Low Housing Inventory

High mortgage rates also keep would-be sellers off the market, because they would need to purchase their next property at the same higher rates. Many homeowners were also able to lock in very low long-term interest rates in 30-year fixed-rate mortgages.

Fewer houses on the market means more demand for the homes that are available, which is keeping the prices higher. Gainesville is no exception. According to Redfin, the average time on the market for a home in the city dropped from nearly 70 days in 2020 to just over 20 today.

Pandemic Savings

Another factor behind the surprising strength of U.S. home prices has been the extra savings many Americans were able to put away as a result of the payments and tax credits handed out as part of COVID-19 relief measures.

According to the Economist, these extra savings have lasted longer than expected, allowing families to cover costs that might have been unsustainable, remain in their homes, and not be forced to sell due to financial circumstances.

Hermit Homeowners

Another factor cited as supporting higher prices is the changed role that houses have in our homes since the pandemic. Not only do more people work from home these days, they’ve also become used to spending more time there.

Many people have invested in making their homes their haven, spending money on personalized upgrades and gadgets. That trend is likely to continue as buying a new home becomes more expensive, keeping even more houses off the market.

Looking Ahead

What do these changes mean for those of us looking to buy a new home in the near future? Let’s break down some common questions about the housing market in 2024.

Will Mortgage Interest Rates Go Down in 2024?

Stubborn inflation and the persistently higher interest rates adopted to tackle it have surprised many analysts, who expected rates to peak in 2022. Now mortgage underwriter Fannie May expects average 30-year mortgage interest rates to remain near current levels for much of 2024.

Will Housing Sales Decline?

Since there likely won’t be a surge in new listings and would-be buyers will continue to struggle to afford new homes, experts predict that the number of sales in 2024 won’t spike or drop, but will remain about the same as in 2023. 

Will 2024 be a Buyer’s or a Seller’s Market?

With prices set to remain high in most markets, 2024 is widely expected to be another tough one for buyers, with those houses that do come onto the market attracting multiple offers and high prices. Successful sellers will want to put as much of their cash windfall as they can into their new properties since they will now also be exposed to far higher mortgage interest rates.

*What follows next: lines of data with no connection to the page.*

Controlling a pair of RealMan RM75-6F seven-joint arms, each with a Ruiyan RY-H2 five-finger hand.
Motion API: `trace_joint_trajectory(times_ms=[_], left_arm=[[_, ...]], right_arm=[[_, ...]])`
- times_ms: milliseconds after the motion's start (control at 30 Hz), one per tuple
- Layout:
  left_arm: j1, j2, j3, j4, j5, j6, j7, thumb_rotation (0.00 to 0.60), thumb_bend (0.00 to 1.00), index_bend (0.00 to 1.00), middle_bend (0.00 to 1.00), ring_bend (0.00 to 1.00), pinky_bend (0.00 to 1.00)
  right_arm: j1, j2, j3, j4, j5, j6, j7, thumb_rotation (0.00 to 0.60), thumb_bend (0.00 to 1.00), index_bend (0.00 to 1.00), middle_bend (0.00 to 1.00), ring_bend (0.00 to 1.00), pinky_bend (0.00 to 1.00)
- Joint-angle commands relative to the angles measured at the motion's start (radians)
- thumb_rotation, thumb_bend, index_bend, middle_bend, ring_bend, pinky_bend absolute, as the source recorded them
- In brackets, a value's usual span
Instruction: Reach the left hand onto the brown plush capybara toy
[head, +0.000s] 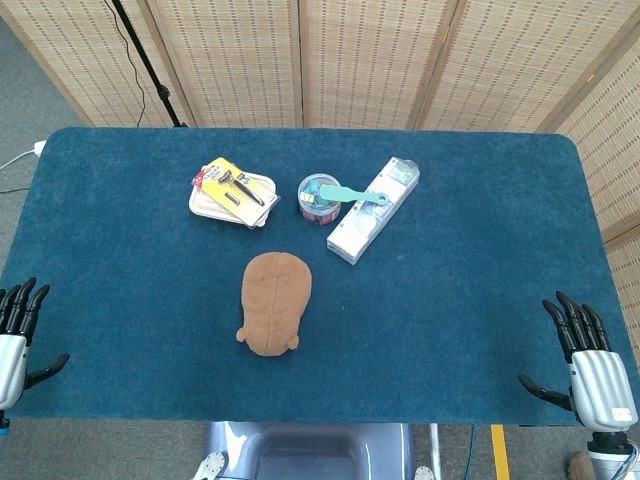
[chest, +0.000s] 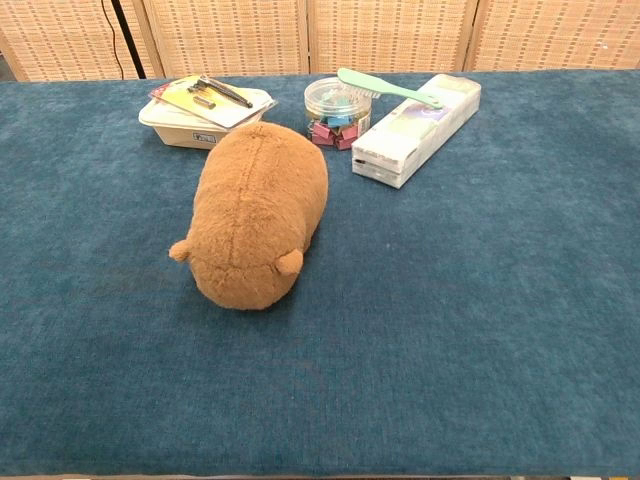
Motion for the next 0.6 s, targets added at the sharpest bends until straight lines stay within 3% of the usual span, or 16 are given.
trace_joint_trajectory(times_ms=[33,333,600], left_arm=[[0.000,0.002,-0.001,-0.002,-0.001,0.000,-0.003,0.600,0.00,0.00,0.00,0.00,0.00],[-0.001,0.006,0.002,-0.003,0.004,-0.004,0.001,0.600,0.00,0.00,0.00,0.00,0.00],[-0.049,-0.003,-0.005,0.023,0.078,-0.009,-0.025,0.600,0.00,0.00,0.00,0.00,0.00]], right_arm=[[0.001,0.000,-0.001,0.000,-0.001,-0.001,0.000,0.600,0.00,0.00,0.00,0.00,0.00],[0.004,0.000,-0.006,-0.001,0.000,-0.013,-0.001,0.600,0.00,0.00,0.00,0.00,0.00],[0.002,0.007,-0.006,-0.008,0.007,-0.012,0.009,0.600,0.00,0.00,0.00,0.00,0.00]])
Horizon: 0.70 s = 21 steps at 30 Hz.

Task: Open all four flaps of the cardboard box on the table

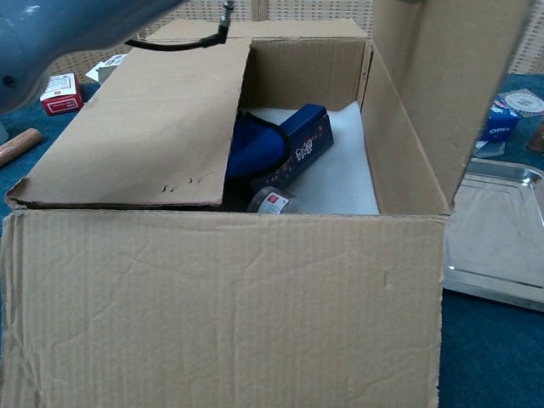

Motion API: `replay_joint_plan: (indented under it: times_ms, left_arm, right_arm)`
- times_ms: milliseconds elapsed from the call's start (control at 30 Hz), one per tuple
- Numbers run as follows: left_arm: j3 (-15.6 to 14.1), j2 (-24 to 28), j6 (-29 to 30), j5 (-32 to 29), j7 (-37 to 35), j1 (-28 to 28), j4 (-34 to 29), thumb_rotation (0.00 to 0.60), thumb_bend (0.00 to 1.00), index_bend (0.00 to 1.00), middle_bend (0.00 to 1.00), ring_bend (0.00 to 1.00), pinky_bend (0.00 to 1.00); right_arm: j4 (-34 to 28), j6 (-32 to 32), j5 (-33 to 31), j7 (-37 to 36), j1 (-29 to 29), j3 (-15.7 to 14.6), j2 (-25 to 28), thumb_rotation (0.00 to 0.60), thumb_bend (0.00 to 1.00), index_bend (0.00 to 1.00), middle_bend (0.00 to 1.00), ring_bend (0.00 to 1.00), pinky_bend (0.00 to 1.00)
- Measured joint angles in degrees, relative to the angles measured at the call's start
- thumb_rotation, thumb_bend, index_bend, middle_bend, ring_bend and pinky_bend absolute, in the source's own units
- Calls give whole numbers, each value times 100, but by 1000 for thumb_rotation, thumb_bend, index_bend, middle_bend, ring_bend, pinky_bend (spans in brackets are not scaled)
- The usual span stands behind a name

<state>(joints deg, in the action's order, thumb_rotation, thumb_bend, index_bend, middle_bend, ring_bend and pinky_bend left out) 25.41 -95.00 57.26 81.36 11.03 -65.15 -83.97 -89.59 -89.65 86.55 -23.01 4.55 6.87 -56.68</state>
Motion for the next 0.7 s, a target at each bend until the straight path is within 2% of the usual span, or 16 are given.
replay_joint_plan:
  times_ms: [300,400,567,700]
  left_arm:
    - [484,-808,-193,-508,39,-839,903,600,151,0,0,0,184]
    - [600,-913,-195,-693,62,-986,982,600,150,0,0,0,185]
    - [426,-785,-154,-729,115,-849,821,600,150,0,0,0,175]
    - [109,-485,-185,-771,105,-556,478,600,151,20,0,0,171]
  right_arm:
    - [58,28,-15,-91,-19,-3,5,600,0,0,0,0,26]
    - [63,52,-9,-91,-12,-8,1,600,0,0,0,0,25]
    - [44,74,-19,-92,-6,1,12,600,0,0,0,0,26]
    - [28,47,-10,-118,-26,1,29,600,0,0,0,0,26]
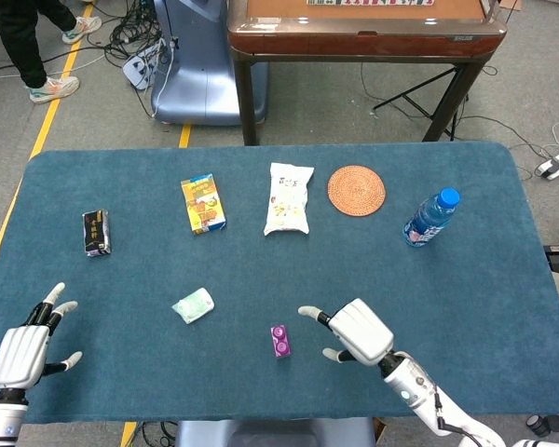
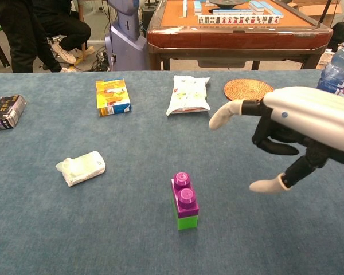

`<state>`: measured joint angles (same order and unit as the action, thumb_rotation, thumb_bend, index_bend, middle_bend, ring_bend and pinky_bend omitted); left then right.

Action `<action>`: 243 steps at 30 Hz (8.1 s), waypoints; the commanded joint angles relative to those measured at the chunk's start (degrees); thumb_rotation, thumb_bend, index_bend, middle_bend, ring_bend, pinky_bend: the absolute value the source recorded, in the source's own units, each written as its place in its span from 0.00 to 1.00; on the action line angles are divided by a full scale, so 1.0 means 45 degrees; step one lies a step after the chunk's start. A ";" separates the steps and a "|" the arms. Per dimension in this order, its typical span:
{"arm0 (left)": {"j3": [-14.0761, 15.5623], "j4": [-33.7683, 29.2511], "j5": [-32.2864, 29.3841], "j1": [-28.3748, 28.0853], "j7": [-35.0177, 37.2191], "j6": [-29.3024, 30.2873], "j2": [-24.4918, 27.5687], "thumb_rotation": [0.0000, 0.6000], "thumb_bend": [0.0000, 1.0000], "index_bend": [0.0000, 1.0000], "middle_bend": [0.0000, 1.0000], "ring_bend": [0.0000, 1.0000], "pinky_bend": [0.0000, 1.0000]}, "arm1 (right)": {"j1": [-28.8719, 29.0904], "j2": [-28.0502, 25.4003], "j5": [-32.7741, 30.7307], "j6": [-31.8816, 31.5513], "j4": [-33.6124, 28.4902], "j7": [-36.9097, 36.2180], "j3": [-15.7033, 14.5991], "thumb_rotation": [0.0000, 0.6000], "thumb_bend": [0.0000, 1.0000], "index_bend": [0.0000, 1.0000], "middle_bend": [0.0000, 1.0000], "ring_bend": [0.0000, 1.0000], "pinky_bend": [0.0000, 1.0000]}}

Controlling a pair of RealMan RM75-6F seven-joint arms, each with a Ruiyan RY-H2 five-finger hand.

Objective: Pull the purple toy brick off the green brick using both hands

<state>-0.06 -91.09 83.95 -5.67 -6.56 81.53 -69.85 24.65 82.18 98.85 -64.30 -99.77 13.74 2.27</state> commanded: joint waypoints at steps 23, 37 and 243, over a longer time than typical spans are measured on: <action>0.0066 0.0173 0.0011 -0.0052 -0.0018 -0.0242 -0.0164 1.00 0.00 0.27 0.05 0.15 0.50 | 0.0971 0.3154 -0.0181 0.0233 0.2133 0.1100 -0.0145 1.00 0.00 0.13 0.95 1.00 1.00; 0.0095 0.0355 0.0020 0.0014 0.0197 -0.0220 -0.0223 1.00 0.00 0.27 0.05 0.15 0.50 | 0.1329 0.3902 -0.0609 0.0421 0.2817 0.1223 -0.0117 1.00 0.00 0.13 0.95 1.00 1.00; -0.4468 -0.5617 -0.6300 -0.6779 0.0079 -0.2670 -0.2503 1.00 0.00 0.12 1.00 1.00 1.00 | 0.8345 -0.2524 -1.4157 0.1593 -0.3466 0.0149 0.4257 1.00 0.11 0.58 1.00 1.00 1.00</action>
<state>-20.33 -116.55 56.12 -35.80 -5.50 69.11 -80.51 61.68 70.40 36.02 -57.30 -115.56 14.32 21.09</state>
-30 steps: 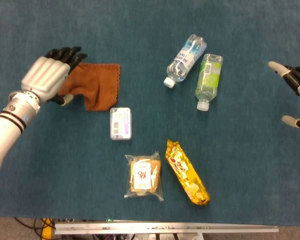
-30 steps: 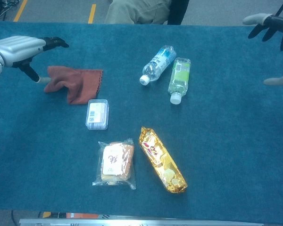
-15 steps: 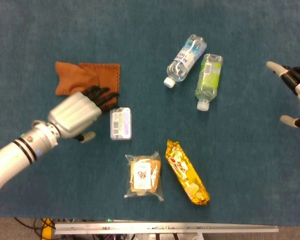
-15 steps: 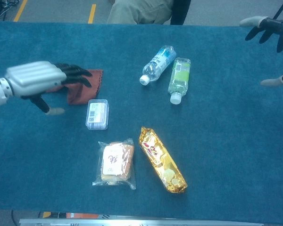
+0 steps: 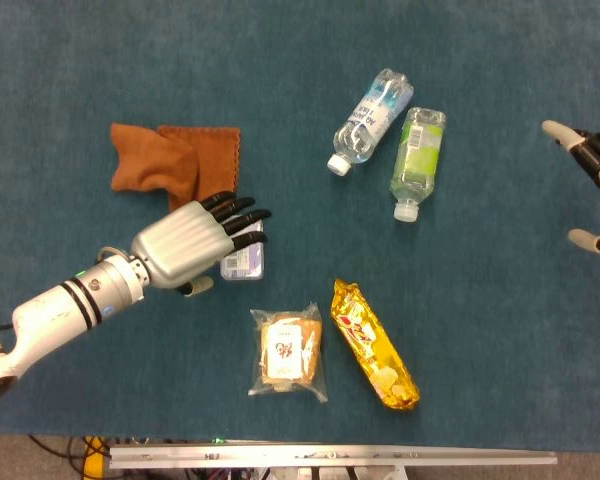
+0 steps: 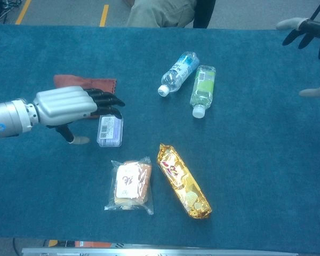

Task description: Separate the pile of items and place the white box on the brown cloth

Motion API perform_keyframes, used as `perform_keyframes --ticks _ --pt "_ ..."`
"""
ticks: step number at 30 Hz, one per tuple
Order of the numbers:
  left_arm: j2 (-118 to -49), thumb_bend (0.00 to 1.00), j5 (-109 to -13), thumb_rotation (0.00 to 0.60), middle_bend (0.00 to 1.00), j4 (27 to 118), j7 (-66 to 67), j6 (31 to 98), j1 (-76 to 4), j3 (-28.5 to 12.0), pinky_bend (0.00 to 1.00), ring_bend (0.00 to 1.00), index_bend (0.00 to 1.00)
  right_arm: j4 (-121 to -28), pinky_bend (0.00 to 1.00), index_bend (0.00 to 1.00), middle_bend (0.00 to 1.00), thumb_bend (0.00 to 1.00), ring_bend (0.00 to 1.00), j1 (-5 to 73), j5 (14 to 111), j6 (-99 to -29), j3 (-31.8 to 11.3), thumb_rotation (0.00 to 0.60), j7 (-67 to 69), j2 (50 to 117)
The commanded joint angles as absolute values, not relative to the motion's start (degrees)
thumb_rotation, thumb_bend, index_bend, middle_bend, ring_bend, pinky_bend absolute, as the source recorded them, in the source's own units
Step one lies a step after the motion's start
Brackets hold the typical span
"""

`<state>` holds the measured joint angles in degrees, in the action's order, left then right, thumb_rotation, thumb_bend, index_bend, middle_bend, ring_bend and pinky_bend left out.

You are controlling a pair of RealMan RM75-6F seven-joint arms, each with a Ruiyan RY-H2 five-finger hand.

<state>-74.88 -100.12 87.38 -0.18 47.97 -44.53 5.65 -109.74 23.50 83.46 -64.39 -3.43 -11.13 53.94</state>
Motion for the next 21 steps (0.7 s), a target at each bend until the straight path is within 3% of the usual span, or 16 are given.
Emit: perform_keyframes --ticks 1,16,21 --pt "-76.1 0.27 -100.6 0.6 0.06 86.6 -0.1 47.2 -45.2 6.2 0.09 0.0 0.16 -109.5 0.45 0.04 0.27 0.0 0.3 23.6 83.0 -64.1 -3.5 0.6 -11.2 54.1" --pt "-80.6 0.27 -98.7 0.6 0.06 81.1 1.3 45.3 -46.7 6.4 0.09 0.0 0.17 -108.8 0.45 0.04 0.27 0.0 0.3 23.6 82.2 -63.5 -3.5 0.6 -10.7 54.2" --pt "-81.5 0.27 -98.8 0.6 0.08 79.5 0.6 45.9 -46.7 6.9 0.09 0.0 0.22 -108.8 0.45 0.04 0.27 0.0 0.3 23.6 82.1 -63.5 -3.5 0.6 -10.7 54.1"
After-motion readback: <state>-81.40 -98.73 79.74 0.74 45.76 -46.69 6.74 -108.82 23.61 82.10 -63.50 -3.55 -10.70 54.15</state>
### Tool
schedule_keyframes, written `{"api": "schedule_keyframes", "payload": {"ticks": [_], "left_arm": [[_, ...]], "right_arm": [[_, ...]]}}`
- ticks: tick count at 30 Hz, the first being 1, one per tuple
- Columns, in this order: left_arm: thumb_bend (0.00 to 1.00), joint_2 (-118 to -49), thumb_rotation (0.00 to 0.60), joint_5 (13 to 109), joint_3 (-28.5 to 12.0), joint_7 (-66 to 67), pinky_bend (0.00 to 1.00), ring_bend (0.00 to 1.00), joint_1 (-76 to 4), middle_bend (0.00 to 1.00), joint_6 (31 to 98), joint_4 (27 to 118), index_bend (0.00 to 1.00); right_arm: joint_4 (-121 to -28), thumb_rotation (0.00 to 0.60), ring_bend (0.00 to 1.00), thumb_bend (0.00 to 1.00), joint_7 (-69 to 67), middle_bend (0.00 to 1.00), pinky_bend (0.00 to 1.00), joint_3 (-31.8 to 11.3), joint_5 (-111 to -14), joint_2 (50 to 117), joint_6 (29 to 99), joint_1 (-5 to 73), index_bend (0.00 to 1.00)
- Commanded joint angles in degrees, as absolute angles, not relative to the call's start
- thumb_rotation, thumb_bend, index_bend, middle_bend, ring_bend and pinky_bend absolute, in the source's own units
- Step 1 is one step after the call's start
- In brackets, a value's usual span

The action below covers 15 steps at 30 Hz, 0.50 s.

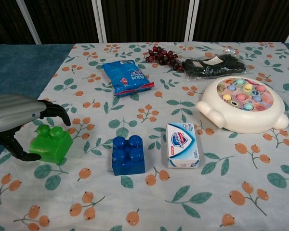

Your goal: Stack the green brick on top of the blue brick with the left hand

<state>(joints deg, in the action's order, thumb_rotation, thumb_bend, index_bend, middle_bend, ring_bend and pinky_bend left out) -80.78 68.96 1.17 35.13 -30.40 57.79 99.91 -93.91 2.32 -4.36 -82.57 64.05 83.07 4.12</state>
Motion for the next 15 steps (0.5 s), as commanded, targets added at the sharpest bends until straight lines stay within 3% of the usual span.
{"api": "schedule_keyframes", "payload": {"ticks": [1,15], "left_arm": [[0.2,-81.49,0.6,68.17,0.99,35.66,0.26,0.14,-30.93,0.19,57.32,99.5,0.26],[0.2,-83.9,0.6,66.06,1.12,36.77,0.36,0.24,-31.73,0.27,57.74,97.88,0.33]], "right_arm": [[-93.93,0.6,0.0,0.1,2.27,0.0,0.19,-4.38,-82.55,64.03,83.09,4.11,0.0],[-93.83,0.6,0.0,0.1,2.06,0.0,0.19,-4.39,-82.54,64.03,83.05,4.12,0.0]]}}
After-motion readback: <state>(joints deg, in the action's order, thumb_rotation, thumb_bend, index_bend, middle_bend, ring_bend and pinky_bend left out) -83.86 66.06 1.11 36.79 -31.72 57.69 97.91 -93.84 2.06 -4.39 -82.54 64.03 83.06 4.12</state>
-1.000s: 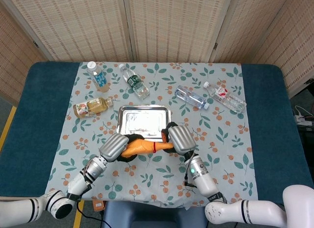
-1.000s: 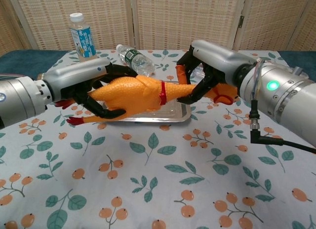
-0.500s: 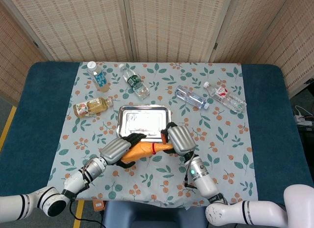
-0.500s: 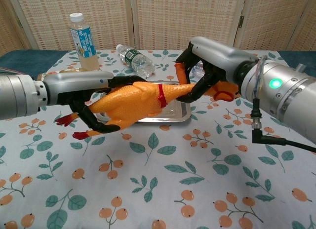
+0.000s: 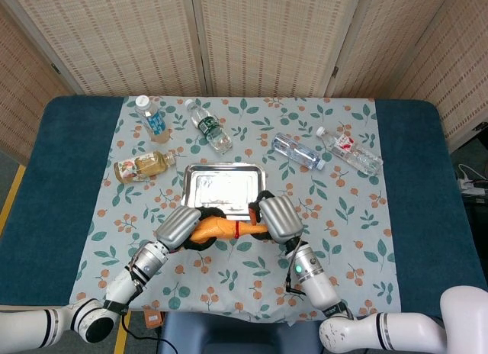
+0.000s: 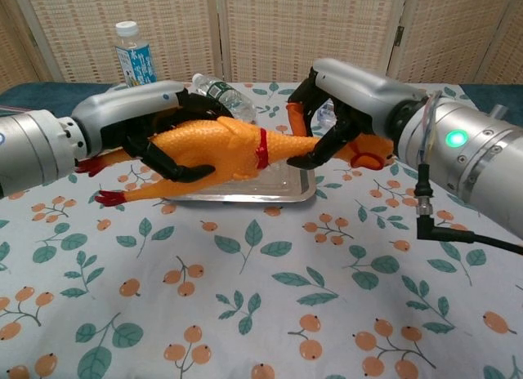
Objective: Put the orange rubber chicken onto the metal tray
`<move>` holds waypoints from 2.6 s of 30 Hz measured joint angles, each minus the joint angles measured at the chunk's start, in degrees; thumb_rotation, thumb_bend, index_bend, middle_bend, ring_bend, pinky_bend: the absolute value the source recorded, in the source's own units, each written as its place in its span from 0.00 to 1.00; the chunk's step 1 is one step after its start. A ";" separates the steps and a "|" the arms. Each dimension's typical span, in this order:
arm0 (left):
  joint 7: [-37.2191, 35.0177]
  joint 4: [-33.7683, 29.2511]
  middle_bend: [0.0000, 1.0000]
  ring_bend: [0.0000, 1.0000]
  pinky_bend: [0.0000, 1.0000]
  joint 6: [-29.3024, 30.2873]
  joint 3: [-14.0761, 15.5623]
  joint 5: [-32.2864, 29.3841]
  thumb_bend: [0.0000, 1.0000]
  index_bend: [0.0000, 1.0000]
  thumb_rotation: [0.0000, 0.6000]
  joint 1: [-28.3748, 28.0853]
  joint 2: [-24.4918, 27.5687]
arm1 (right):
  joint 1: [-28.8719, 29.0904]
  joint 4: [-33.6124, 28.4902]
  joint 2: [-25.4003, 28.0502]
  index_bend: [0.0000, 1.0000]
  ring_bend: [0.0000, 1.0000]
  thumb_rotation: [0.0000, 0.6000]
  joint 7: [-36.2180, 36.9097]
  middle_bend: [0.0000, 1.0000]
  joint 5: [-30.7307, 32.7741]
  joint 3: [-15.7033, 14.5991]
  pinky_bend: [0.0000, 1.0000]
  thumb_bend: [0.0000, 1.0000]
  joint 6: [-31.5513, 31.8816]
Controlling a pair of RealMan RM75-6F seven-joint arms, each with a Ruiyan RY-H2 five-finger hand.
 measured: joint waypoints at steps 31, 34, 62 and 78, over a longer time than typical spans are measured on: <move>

What Other Economic Factors Affect the Market?

Another worry is that the U.S. market might enter a minor recession in early 2024 as higher interest rates finally start to cool the economy. While this is expected to be a “soft landing” for the economy, it could increase unemployment or affect the take-home pay of some workers.

That might make it difficult for some buyers to jump into the market, even if interest rates do start to come down during the year.

Reasons to be Cheerful

While the current outlook suggests high prices, limited supply, and high interest rates will make it hard for buyers to enter the property market, a number of factors suggest that things will begin to improve and 2025 could be a promising time for would-be homeowners.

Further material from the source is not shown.